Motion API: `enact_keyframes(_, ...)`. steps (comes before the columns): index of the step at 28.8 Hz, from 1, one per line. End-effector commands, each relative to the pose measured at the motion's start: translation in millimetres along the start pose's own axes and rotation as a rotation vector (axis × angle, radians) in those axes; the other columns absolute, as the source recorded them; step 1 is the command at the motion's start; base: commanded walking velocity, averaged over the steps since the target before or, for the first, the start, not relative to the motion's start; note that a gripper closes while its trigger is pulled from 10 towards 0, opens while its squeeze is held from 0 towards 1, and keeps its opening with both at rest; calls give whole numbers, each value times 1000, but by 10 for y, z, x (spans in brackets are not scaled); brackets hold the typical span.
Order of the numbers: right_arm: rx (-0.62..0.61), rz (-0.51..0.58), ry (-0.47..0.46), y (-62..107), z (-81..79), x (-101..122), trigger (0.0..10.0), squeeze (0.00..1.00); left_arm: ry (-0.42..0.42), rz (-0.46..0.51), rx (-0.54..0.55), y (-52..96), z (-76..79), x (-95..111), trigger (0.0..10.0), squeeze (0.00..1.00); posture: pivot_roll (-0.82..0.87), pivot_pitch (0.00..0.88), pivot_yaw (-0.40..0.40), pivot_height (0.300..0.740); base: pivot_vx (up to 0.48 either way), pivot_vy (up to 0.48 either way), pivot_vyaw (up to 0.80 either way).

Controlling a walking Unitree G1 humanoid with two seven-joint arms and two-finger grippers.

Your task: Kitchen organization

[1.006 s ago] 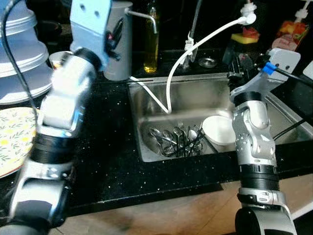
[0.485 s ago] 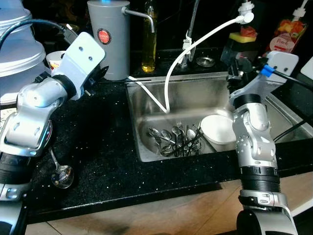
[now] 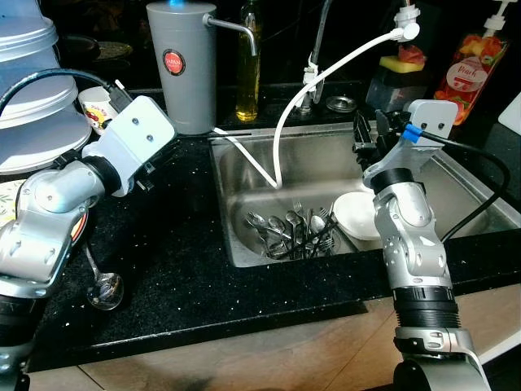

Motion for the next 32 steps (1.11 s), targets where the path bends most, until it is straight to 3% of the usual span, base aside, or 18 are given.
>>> enact_keyframes(1,10,10,-9,-13,-16,40,10000,0,-17,19,-47,4,162,18,10000,0,208,19,-36,740,0,0,0)
enact_keyframes(8,11,14,-16,-25,6,54,10000,0,-45,7,-87,115,147,8,10000,0,215,27,-41,740,0,0,0)
enact_keyframes(17,24,18,-20,-53,-12,65,10000,0,-135,-57,-99,309,-57,-38,10000,0,228,22,-57,740,0,0,0)
enact_keyframes(21,23,20,-20,-66,-6,71,10000,0,-224,-208,-185,612,-164,-190,10000,0,225,34,-46,740,0,0,0)
enact_keyframes(24,23,20,-20,-64,-10,70,10000,0,-235,-240,-200,667,-177,-233,10000,0,226,34,-46,740,0,0,0)
enact_keyframes(28,26,6,-20,-38,-6,25,10000,0,-272,-403,-191,961,-355,-420,10000,0,235,44,-49,740,0,0,0)
enact_keyframes(32,34,0,-23,-50,-30,7,10000,0,-253,-464,-248,1162,-325,-512,10000,0,244,50,-53,740,0,0,0)
Point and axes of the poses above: a point about 5 cm out from each wrist's last joint towards the gripper, its own y axis pointing back from the gripper into the wrist, its own x axis along the axis of the wrist's last joint, z = x × y, the point moved 5 cm from there along -y, pointing out of the wrist towards the gripper, and after that the axes turned 15 degrees about y, right-handed, at the moved point
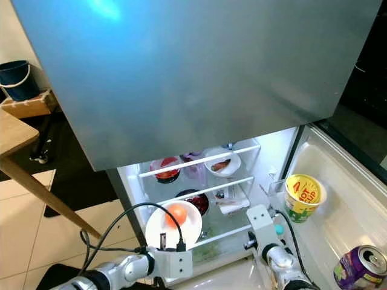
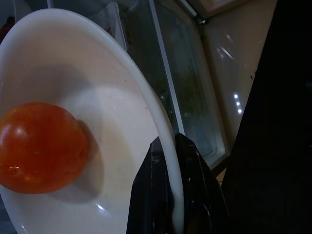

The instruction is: Restocking fridge

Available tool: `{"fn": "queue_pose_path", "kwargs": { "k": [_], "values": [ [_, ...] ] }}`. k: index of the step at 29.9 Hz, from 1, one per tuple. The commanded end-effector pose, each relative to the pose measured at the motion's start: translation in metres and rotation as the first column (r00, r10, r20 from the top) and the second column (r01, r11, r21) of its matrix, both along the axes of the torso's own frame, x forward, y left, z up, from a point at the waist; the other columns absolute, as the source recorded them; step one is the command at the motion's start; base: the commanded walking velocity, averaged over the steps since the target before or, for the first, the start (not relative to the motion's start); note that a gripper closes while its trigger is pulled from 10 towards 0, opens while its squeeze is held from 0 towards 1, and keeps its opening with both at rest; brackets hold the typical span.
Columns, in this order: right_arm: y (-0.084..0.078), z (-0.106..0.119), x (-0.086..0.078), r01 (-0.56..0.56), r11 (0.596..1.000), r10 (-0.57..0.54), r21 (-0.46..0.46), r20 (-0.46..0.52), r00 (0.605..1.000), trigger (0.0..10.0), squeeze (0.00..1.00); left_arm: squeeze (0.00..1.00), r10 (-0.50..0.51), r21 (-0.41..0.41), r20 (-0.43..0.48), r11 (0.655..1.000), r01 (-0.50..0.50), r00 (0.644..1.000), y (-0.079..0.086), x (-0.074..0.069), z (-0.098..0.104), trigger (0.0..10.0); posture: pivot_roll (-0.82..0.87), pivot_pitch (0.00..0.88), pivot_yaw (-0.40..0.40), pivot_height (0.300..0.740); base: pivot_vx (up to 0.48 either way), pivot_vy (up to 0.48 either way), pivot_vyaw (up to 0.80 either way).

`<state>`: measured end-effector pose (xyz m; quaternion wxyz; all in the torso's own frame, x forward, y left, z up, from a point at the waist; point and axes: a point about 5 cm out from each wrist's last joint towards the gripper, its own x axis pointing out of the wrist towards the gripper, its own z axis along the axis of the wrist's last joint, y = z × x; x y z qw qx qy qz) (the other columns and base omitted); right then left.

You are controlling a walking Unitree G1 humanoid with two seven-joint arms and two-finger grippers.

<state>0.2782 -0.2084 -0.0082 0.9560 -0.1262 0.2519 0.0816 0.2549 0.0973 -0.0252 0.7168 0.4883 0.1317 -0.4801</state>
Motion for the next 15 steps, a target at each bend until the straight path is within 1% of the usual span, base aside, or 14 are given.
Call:
{"fn": "queue_pose_path", "kwargs": {
  "k": [1, 4, 7, 8, 10, 15],
  "values": [
    [-0.003, 0.005, 0.004, 0.017, 1.0, -0.017, 0.007, 0.033, 0.999, 10.0, 0.0, 0.0, 0.011, -0.015, 0.019, 1.0, -0.01, 1.0, 0.004, 0.007, 0.006, 10.0, -0.07, 0.0, 0.032, 0.675, 0.0, 0.0, 0.0],
    [-0.003, 0.013, 0.011, 0.015, 1.0, -0.016, 0.009, 0.072, 0.997, 10.0, 0.0, 0.0, 0.006, -0.02, 0.022, 1.0, -0.006, 1.0, 0.003, 0.008, 0.008, 10.0, -0.07, 0.0, 0.034, 0.66, 0.0, 0.0, 0.0],
    [-0.007, 0.021, 0.017, 0.022, 1.0, -0.023, 0.011, 0.114, 0.993, 10.0, 0.0, 0.0, 0.001, -0.022, 0.026, 1.0, 0.0, 1.0, 0.003, 0.01, 0.009, 10.0, -0.07, 0.0, 0.037, 0.645, 0.0, 0.0, 0.0],
    [-0.007, 0.021, 0.017, 0.022, 1.0, -0.023, 0.011, 0.114, 0.993, 10.0, 0.0, 0.0, 0.001, -0.022, 0.026, 1.0, 0.0, 1.0, 0.003, 0.01, 0.009, 10.0, -0.07, 0.0, 0.037, 0.645, 0.0, 0.0, 0.0],
    [-0.011, 0.028, 0.021, 0.026, 1.0, -0.027, 0.007, 0.151, 0.988, 10.0, 0.0, 0.0, -0.003, -0.02, 0.026, 1.0, 0.004, 1.0, 0.004, 0.01, 0.009, 10.0, -0.07, 0.001, 0.04, 0.645, 0.0, 0.0, 0.0],
    [-0.013, 0.031, 0.023, 0.028, 1.0, -0.029, 0.009, 0.165, 0.986, 10.0, 0.0, 0.0, -0.008, -0.02, 0.025, 1.0, 0.008, 1.0, 0.004, 0.009, 0.009, 10.0, -0.08, 0.003, 0.044, 0.645, 0.0, 0.0, 0.0]
  ]
}}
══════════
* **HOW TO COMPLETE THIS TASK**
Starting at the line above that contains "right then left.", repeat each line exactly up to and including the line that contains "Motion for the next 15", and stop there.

* **SOLUTION TO THE EXERCISE**
`<state>`: measured end-effector pose (xyz m; quaternion wxyz; all in the torso's own frame, x forward, y left, z up, from a point at the waist; point and axes: a point about 5 cm out from each wrist's last joint towards the gripper, its own x axis pointing out of the wrist towards the gripper, its own z axis along the axis of the wrist's last joint, y = z × x; x y z qw qx qy qz) (the other columns and base omitted); right then left.

You are controlling a walking Unitree G1 humanoid with two seven-joint arms and two-finger grippers.

<state>0.2782 -0.2084 -0.0082 0.9560 -0.1262 0.2519 0.0816 0.2549 0.0973 -0.0252 0.7168 0.4883 0.1317 -0.4801</state>
Motion for the next 15 steps, a target at each bend until the straight path is within 1% of the usual span, base aside, or 14 are given.

With that, the exercise is done.